Bugün partilerin ideolojilerinden çok, hangi fonla çalıştığı, hangi klikten destek aldığı, hangi dış merkezin taleplerine yanıt verdiği önemlidir. Halktan oy alarak değil, sistemden onay alarak ayakta kalan partilerle demokrasi değil, gösteri siyaseti yapılmaktadır. CHP’nin uzun yıllar boyunca başında tutulan Kılıçdaroğlu, bu yapının vitrindeki sembollerinden biridir. Muhalefet ne kadar etkisizse, sistem için o kadar işlevseldir. Parti içi demokrasiyle değil, dış merkezlerin tercihiyle kalmıştır. Kayyum meselelerinde, çözüm süreçlerinde, kritik anayasa değişikliklerinde Özel’in gösterdiği “sessiz itaat”, CHP’nin gerçek işlevinin de bir göstergesidir. Tıpkı ikinci çözüm sürecinde Türksüz Türkiye idealleri için oluşturulan komisyonda kalmak gibi…

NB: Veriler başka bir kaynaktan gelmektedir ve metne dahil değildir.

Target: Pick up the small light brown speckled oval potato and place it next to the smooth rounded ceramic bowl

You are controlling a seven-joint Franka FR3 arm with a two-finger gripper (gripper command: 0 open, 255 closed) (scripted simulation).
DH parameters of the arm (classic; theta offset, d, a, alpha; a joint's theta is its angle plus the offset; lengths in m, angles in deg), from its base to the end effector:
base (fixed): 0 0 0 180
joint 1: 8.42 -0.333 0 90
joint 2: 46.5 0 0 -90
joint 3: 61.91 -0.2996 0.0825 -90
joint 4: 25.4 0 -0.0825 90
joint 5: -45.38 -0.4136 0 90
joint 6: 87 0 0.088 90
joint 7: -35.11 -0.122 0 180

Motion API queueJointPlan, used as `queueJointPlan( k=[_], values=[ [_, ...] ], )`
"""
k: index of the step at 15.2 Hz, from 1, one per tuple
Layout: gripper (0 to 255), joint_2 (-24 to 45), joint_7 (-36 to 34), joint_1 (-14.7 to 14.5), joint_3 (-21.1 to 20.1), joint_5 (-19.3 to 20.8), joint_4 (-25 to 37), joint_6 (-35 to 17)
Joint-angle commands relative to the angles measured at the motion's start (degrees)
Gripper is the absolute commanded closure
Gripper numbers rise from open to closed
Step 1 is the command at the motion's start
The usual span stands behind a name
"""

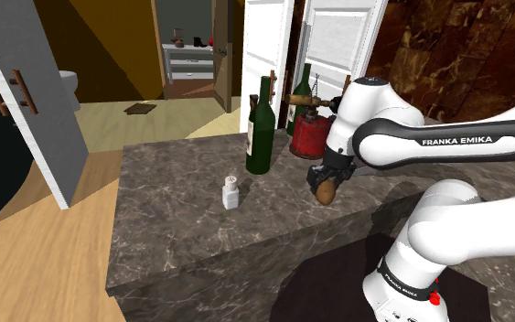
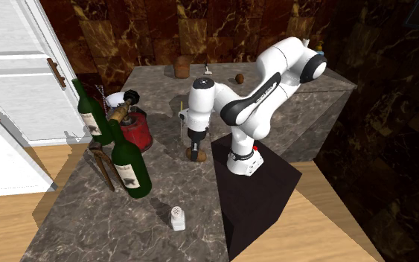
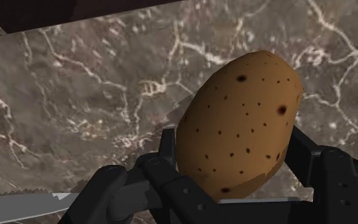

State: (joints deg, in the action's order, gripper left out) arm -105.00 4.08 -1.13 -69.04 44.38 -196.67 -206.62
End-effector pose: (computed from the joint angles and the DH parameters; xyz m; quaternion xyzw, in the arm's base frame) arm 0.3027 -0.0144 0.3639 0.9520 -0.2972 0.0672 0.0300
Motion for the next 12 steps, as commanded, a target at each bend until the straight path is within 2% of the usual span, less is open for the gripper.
queueJointPlan(
  k=[1,12],
  values=[
    [255,-0.2,0.1,0.1,0.1,0.1,1.2,1.5],
    [255,-1.6,0.8,0.5,0.9,0.6,9.2,10.7]
  ],
)
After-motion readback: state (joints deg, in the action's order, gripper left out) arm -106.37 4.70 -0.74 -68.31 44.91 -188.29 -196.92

MHP’nin muhalefetteyken AKP’nin iktidara gelmesinde ve çözüm sürecindeki iki aşamadaki çelişkili tavrı da dizaynın bir başka boyutudur. İlk çözüm sürecinde sert söylemlerle milliyetçi duruş sergileyen parti, ikinci süreçte AKP ile koalisyon ortaklığına girerek sessizleşmiş, kuruluş amacını ve varlığını inkâr edecek ve hatta yüzseksen derece birden dönecek kadar sistemle bütünleşmişliğini artık gizlemeyecektir. Bu durum, artık ideolojilerin değil, çıkar hesaplarının, güvenlik mutabakatlarının ve klik dengelerinin belirleyici olduğunu göstermektedir.

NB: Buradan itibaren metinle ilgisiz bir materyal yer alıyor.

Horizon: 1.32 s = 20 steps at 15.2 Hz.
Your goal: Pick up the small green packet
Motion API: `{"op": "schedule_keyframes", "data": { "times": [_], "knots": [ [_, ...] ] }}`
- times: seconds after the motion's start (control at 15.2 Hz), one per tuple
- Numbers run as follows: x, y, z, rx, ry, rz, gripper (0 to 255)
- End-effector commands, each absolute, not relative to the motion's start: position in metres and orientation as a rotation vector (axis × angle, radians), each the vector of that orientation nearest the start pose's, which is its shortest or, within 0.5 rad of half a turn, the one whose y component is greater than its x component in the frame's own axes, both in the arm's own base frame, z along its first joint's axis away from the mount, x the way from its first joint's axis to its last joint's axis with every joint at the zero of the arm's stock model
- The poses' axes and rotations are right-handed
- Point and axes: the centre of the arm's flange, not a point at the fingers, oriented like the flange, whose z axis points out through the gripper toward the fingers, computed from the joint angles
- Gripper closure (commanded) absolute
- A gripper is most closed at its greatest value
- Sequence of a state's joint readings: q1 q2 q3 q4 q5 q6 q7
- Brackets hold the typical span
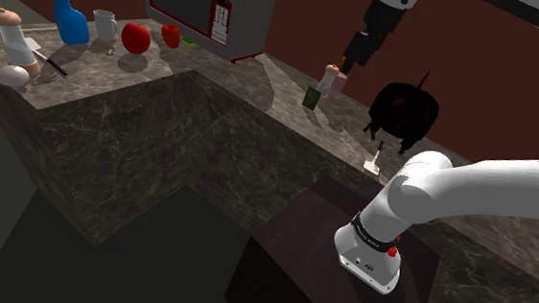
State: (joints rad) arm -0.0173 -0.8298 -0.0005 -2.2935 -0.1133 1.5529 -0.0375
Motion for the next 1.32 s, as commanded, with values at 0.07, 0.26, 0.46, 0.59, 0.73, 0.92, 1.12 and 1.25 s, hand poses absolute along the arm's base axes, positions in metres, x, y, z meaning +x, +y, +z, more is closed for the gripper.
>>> {"op": "schedule_keyframes", "data": {
  "times": [0.07, 0.26, 0.46, 0.59, 0.73, 0.92, 1.12, 1.25],
  "knots": [
    [0.298, -0.029, 0.627, -3.248, -0.031, -0.137, 0],
    [0.314, -0.065, 0.611, -3.233, -0.062, -0.127, 0],
    [0.331, -0.099, 0.595, -3.217, -0.093, -0.117, 0],
    [0.342, -0.122, 0.583, -3.206, -0.113, -0.111, 0],
    [0.354, -0.144, 0.572, -3.195, -0.134, -0.105, 0],
    [0.372, -0.177, 0.554, -3.179, -0.164, -0.095, 0],
    [0.391, -0.210, 0.535, -3.162, -0.193, -0.086, 0],
    [0.404, -0.231, 0.522, -3.150, -0.213, -0.080, 0]
  ]
}}
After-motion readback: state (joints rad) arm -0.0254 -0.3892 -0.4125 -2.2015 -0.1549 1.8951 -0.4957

Sistemin dizayn edilmesi yalnızca liderlerin değiştirilmesiyle değil, yapının tüm katmanlarında örgütlenmesiyle gerçekleşmiştir. Medya, akademi, sanat, hukuk, eğitim, güvenlik… Her biri, çok merkezli bir dizaynın içerdeki ihanet sarmallarının uygulama alanlarıdır. Artık mesele bir iktidarın gitmesi, bir muhalefetin gelmesi değildir. Mesele, halkın bu çürümüş sistemi görüp yeni bir öz irade üretip üretemeyeceğidir.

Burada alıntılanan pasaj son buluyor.